* **ACTION ITEM**: Begin with the first line of the entries below. Copy each line exactly, stopping after the one that contains "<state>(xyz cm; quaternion".

Top of TASK INPUTS

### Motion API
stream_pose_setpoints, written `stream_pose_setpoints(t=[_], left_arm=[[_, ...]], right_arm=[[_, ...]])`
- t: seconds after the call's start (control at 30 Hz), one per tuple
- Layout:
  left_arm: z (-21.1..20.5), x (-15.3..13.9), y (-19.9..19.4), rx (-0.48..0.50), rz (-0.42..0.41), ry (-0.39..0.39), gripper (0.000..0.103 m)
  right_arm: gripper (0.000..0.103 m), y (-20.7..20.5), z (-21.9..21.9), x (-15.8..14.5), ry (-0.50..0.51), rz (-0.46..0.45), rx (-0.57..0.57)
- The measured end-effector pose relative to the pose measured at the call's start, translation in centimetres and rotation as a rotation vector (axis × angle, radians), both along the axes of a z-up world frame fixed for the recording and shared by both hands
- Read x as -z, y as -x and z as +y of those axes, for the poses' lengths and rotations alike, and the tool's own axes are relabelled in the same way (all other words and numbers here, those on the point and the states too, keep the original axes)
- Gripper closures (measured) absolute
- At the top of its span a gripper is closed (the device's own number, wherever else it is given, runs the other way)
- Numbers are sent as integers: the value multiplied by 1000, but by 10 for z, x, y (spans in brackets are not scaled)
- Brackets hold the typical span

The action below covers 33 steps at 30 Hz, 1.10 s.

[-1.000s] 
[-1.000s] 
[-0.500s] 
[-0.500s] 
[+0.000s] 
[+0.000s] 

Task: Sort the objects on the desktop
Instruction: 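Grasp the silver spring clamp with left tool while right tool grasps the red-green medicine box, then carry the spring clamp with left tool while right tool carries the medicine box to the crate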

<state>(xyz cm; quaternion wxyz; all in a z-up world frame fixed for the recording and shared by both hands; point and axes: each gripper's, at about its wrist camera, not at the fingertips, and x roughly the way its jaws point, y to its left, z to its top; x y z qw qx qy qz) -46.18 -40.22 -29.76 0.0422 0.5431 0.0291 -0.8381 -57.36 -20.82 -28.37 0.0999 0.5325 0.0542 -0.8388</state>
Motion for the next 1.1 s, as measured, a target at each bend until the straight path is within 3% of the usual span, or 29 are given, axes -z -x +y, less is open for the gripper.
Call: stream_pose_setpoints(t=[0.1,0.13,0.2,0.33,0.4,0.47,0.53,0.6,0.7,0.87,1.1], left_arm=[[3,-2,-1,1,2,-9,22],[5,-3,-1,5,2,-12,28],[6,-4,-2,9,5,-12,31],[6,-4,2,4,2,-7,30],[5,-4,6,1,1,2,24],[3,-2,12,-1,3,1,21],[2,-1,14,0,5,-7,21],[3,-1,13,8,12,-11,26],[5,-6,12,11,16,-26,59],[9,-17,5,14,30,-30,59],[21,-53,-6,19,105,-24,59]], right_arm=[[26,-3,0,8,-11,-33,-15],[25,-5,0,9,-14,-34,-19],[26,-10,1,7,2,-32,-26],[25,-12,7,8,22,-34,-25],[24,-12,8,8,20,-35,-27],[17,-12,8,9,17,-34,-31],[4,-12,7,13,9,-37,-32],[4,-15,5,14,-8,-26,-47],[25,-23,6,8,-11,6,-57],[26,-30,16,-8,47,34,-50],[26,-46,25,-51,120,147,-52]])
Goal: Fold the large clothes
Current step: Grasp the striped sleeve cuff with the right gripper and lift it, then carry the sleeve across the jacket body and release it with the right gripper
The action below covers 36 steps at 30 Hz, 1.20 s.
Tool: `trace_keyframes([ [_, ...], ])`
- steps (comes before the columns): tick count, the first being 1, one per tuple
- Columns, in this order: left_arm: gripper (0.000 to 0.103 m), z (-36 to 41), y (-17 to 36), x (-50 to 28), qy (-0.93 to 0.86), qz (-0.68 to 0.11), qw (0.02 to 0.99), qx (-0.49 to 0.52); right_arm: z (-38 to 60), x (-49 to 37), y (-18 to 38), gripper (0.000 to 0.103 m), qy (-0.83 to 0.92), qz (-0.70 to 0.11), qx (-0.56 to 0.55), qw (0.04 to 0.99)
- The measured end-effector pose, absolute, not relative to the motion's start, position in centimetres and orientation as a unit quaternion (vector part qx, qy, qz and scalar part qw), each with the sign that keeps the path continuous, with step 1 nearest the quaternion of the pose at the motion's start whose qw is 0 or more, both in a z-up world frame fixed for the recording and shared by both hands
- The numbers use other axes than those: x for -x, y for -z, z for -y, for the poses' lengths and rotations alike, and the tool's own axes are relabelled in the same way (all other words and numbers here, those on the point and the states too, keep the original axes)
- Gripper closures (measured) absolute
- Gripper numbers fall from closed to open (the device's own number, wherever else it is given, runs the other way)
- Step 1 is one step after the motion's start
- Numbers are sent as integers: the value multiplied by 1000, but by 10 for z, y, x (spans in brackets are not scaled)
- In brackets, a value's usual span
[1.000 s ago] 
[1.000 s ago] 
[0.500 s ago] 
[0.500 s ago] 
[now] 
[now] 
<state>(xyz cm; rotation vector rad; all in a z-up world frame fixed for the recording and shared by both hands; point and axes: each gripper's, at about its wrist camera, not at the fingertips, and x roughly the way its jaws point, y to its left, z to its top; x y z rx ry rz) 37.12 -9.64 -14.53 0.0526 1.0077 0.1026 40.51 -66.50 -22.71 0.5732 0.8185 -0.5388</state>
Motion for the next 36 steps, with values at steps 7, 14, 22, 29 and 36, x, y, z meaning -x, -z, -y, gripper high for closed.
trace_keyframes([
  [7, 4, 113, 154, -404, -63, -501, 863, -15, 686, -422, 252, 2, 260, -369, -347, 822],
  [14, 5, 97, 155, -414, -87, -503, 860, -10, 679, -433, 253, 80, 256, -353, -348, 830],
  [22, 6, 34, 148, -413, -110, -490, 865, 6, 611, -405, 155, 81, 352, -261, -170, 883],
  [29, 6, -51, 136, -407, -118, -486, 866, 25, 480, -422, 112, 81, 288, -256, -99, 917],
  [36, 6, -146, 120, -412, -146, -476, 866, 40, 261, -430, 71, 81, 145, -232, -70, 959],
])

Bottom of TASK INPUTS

* **PROBLEM SOLUTION**:
### Motion API
stream_pose_setpoints, written `stream_pose_setpoints(t=[_], left_arm=[[_, ...]], right_arm=[[_, ...]])`
- t: seconds after the call's start (control at 30 Hz), one per tuple
- Layout:
  left_arm: z (-21.1..20.5), x (-15.3..13.9), y (-19.9..19.4), rx (-0.48..0.50), rz (-0.42..0.41), ry (-0.39..0.39), gripper (0.000..0.103 m)
  right_arm: gripper (0.000..0.103 m), y (-20.7..20.5), z (-21.9..21.9), x (-15.8..14.5), ry (-0.50..0.51), rz (-0.46..0.45), rx (-0.57..0.57)
- The measured end-effector pose relative to the pose measured at the call's start, translation in centimetres and rotation as a rotation vector (axis × angle, radians), both along the axes of a z-up world frame fixed for the recording and shared by both hands
- Read x as -z, y as -x and z as +y of those axes, for the poses' lengths and rotations alike, and the tool's own axes are relabelled in the same way (all other words and numbers here, those on the point and the states too, keep the original axes)
- Gripper closures (measured) absolute
- At the top of its span a gripper is closed (the device's own number, wherever else it is given, runs the other way)
- Numbers are sent as integers: the value multiplied by 1000, but by 10 for z, x, y (spans in brackets are not scaled)
- Brackets hold the typical span

The action below covers 33 steps at 30 Hz, 1.10 s.

[-1.000s] 
[-1.000s] 
[-0.500s] 
[-0.500s] 
[+0.000s] 
[+0.000s] 

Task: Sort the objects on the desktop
Instruction: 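Grasp the silver spring clamp with left tool while right tool grasps the red-green medicine box, then carry the spring clamp with left tool while right tool carries the medicine box to the crate
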
<state>(xyz cm; quaternion wxyz; all in a z-up world frame fixed for the recording and shared by both hands; point and axes: each gripper's, at about its wrist camera, not at the fingertips, and x roughly the way its jaws point, y to its left, z to its top; x y z qw qx qy qz) -46.18 -40.22 -29.76 0.0422 0.5431 0.0291 -0.8381 -57.36 -20.82 -28.37 0.0999 0.5325 0.0542 -0.8388</state>

What the exercise required is now done.